## THE PROBLEM
The lines from the first line of the entries through the line containing "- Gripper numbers" are to be repeated exactly, with both of those lines included.

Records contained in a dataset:
↓↓↓

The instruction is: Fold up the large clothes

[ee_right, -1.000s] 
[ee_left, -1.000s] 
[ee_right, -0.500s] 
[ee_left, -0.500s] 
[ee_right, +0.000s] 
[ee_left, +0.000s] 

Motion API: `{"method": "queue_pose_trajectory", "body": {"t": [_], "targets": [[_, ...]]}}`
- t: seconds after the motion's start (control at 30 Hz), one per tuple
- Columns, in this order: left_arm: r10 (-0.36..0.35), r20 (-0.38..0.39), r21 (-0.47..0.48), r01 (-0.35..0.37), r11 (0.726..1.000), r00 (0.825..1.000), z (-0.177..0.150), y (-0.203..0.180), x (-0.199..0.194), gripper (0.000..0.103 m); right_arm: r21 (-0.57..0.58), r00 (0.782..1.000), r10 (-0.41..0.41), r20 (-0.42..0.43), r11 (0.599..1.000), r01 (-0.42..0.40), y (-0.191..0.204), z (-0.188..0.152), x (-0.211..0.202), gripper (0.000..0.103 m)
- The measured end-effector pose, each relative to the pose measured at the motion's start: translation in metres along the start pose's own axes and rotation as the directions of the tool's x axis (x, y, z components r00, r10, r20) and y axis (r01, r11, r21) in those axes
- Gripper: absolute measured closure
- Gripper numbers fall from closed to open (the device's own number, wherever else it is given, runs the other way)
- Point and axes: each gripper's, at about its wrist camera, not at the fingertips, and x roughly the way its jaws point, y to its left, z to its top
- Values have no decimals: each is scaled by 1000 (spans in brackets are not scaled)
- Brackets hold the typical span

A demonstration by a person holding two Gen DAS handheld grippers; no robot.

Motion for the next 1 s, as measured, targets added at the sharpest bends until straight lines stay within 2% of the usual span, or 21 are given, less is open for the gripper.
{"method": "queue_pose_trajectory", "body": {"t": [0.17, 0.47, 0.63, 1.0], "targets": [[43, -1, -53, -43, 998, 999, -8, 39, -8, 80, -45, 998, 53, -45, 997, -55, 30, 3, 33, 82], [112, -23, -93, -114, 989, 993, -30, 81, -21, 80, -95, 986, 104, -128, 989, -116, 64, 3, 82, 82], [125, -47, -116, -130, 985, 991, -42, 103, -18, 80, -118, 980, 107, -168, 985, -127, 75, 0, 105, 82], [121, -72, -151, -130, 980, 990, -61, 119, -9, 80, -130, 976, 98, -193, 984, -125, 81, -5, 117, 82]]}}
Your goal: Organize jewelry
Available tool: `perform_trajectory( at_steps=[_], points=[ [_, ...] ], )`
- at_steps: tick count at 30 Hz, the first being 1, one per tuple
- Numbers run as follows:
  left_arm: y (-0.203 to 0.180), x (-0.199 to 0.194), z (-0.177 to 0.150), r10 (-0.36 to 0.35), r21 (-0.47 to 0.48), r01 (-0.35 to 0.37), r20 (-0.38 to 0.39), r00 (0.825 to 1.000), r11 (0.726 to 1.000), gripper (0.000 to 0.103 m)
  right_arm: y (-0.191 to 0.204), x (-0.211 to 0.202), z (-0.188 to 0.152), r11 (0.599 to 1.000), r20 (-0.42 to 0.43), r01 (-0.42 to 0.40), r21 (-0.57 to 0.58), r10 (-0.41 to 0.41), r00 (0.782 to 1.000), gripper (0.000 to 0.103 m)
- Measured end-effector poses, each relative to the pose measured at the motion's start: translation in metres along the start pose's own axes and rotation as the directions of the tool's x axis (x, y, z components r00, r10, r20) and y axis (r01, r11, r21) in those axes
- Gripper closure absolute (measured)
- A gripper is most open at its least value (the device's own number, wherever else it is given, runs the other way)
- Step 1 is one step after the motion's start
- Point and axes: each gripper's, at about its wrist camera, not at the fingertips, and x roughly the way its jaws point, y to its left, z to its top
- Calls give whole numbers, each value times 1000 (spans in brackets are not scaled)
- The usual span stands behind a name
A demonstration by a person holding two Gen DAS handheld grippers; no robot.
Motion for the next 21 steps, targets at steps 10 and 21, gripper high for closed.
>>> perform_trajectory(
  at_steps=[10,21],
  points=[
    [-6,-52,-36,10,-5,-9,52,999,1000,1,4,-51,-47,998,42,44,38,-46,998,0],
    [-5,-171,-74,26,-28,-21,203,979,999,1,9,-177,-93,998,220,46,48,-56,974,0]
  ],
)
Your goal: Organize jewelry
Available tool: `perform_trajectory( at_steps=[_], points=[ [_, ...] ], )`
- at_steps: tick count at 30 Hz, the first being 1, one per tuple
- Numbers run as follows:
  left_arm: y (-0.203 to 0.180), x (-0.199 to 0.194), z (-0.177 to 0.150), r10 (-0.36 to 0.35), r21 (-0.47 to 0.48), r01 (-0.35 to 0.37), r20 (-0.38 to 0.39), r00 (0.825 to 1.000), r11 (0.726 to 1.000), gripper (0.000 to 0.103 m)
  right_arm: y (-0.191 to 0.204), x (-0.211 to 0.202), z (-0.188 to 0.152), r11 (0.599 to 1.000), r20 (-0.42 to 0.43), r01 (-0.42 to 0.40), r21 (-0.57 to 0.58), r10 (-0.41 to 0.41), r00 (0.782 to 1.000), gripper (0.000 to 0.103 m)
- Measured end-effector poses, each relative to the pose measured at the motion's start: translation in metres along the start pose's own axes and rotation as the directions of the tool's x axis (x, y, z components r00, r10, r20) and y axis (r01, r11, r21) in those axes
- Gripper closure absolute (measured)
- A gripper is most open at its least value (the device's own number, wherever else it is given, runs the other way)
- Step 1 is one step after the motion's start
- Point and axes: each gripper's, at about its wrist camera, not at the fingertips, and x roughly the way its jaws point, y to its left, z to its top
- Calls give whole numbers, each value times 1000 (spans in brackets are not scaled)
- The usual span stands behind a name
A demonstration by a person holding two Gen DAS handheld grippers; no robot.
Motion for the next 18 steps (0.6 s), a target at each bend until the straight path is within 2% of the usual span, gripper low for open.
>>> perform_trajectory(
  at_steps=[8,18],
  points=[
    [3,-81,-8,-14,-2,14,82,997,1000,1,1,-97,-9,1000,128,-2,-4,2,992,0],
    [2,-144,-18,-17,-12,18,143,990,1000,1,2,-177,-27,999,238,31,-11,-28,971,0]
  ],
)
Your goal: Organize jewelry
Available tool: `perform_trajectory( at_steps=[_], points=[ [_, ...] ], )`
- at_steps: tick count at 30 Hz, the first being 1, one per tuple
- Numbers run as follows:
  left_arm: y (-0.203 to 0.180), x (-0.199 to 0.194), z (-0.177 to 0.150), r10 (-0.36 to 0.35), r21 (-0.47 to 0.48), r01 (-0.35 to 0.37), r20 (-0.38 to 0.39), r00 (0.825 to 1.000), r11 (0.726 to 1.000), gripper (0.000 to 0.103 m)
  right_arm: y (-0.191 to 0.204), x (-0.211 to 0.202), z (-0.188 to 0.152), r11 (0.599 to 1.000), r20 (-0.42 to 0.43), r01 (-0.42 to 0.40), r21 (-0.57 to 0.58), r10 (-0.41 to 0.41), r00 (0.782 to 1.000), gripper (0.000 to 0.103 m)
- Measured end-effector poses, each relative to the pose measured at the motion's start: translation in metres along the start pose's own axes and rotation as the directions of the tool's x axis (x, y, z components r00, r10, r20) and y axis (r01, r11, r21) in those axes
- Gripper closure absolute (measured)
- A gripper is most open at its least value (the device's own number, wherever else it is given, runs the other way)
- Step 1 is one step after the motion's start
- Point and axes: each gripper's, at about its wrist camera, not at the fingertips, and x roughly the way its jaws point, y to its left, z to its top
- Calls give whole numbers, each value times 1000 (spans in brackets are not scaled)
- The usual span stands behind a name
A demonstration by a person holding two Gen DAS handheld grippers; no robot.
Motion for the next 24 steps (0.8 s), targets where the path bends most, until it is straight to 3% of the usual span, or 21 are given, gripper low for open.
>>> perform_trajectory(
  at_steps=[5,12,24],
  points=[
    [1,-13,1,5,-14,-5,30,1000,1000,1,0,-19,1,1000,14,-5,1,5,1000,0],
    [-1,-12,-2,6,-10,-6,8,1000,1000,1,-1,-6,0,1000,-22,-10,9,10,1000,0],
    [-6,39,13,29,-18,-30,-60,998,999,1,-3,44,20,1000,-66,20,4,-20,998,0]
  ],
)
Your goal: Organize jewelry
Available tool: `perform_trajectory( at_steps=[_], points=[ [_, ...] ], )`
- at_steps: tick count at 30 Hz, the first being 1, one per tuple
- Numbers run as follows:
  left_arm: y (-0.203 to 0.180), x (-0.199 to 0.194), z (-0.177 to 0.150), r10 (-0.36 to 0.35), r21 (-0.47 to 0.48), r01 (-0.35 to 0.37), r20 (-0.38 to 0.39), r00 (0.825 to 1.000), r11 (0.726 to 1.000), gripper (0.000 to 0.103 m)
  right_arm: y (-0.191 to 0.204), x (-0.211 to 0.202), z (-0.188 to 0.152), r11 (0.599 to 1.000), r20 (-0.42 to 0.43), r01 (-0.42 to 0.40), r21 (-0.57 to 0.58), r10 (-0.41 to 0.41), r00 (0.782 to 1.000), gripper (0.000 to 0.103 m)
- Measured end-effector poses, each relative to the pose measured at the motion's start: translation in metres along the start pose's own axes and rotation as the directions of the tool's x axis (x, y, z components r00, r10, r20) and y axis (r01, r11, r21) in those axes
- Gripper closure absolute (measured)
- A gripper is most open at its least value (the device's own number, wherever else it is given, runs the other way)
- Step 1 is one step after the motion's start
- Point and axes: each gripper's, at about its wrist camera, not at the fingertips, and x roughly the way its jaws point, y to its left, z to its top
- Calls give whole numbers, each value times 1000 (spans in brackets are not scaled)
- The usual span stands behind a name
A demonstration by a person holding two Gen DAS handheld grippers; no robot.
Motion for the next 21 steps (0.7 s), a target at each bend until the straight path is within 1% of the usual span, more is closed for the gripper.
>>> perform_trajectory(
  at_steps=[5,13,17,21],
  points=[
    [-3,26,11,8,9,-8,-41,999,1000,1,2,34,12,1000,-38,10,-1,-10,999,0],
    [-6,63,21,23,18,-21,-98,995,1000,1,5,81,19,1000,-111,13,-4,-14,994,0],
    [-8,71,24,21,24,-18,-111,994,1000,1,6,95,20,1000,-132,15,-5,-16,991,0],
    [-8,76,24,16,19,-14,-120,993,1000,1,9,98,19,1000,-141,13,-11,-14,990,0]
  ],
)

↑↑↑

## ANSWER FOR THIS EXERCISE
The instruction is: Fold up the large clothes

[ee_right, -1.000s] 
[ee_left, -1.000s] 
[ee_right, -0.500s] 
[ee_left, -0.500s] 
[ee_right, +0.000s] 
[ee_left, +0.000s] 

Motion API: `{"method": "queue_pose_trajectory", "body": {"t": [_], "targets": [[_, ...]]}}`
- t: seconds after the motion's start (control at 30 Hz), one per tuple
- Columns, in this order: left_arm: r10 (-0.36..0.35), r20 (-0.38..0.39), r21 (-0.47..0.48), r01 (-0.35..0.37), r11 (0.726..1.000), r00 (0.825..1.000), z (-0.177..0.150), y (-0.203..0.180), x (-0.199..0.194), gripper (0.000..0.103 m); right_arm: r21 (-0.57..0.58), r00 (0.782..1.000), r10 (-0.41..0.41), r20 (-0.42..0.43), r11 (0.599..1.000), r01 (-0.42..0.40), y (-0.191..0.204), z (-0.188..0.152), x (-0.211..0.202), gripper (0.000..0.103 m)
- The measured end-effector pose, each relative to the pose measured at the motion's start: translation in metres along the start pose's own axes and rotation as the directions of the tool's x axis (x, y, z components r00, r10, r20) and y axis (r01, r11, r21) in those axes
- Gripper: absolute measured closure
- Gripper numbers fall from closed to open (the device's own number, wherever else it is given, runs the other way)

Nothing remains to add to the answer.